# WORK INSTRUCTION
Repeat exactly, and only, the lines of the material below from the one that contains "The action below" through its final line.
----
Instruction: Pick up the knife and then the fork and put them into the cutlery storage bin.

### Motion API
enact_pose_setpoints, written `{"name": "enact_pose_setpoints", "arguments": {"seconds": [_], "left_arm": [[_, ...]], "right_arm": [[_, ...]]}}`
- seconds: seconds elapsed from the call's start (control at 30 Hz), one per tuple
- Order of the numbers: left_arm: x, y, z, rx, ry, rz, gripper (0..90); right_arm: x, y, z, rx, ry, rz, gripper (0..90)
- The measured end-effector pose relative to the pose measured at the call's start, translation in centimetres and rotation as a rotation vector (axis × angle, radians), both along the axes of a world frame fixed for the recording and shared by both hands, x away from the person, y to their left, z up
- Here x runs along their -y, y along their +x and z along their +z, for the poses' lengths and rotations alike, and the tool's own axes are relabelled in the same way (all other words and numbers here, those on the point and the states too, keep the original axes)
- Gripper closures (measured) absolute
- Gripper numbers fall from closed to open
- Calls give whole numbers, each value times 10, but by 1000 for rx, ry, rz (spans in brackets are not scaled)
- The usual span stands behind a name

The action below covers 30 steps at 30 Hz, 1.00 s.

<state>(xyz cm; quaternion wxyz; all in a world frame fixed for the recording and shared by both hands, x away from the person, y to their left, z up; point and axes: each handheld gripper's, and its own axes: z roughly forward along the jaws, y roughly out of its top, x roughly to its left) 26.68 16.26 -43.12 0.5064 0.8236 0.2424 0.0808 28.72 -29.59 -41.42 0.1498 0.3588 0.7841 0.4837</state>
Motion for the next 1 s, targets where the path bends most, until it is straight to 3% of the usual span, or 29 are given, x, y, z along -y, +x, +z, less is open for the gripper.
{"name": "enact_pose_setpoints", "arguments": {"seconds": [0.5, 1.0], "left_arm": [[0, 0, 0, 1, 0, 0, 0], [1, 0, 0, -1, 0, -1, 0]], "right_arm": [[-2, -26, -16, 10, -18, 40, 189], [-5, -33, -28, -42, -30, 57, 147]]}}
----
# TASK OUTPUT
The action below covers 30 steps at 30 Hz, 1.00 s.

<state>(xyz cm; quaternion wxyz; all in a world frame fixed for the recording and shared by both hands, x away from the person, y to their left, z up; point and axes: each handheld gripper's, and its own axes: z roughly forward along the jaws, y roughly out of its top, x roughly to its left) 26.68 16.26 -43.12 0.5064 0.8236 0.2424 0.0808 28.72 -29.59 -41.42 0.1498 0.3588 0.7841 0.4837</state>
Motion for the next 1 s, targets where the path bends most, until it is straight to 3% of the usual span, or 29 are given, x, y, z along -y, +x, +z, less is open for the gripper.
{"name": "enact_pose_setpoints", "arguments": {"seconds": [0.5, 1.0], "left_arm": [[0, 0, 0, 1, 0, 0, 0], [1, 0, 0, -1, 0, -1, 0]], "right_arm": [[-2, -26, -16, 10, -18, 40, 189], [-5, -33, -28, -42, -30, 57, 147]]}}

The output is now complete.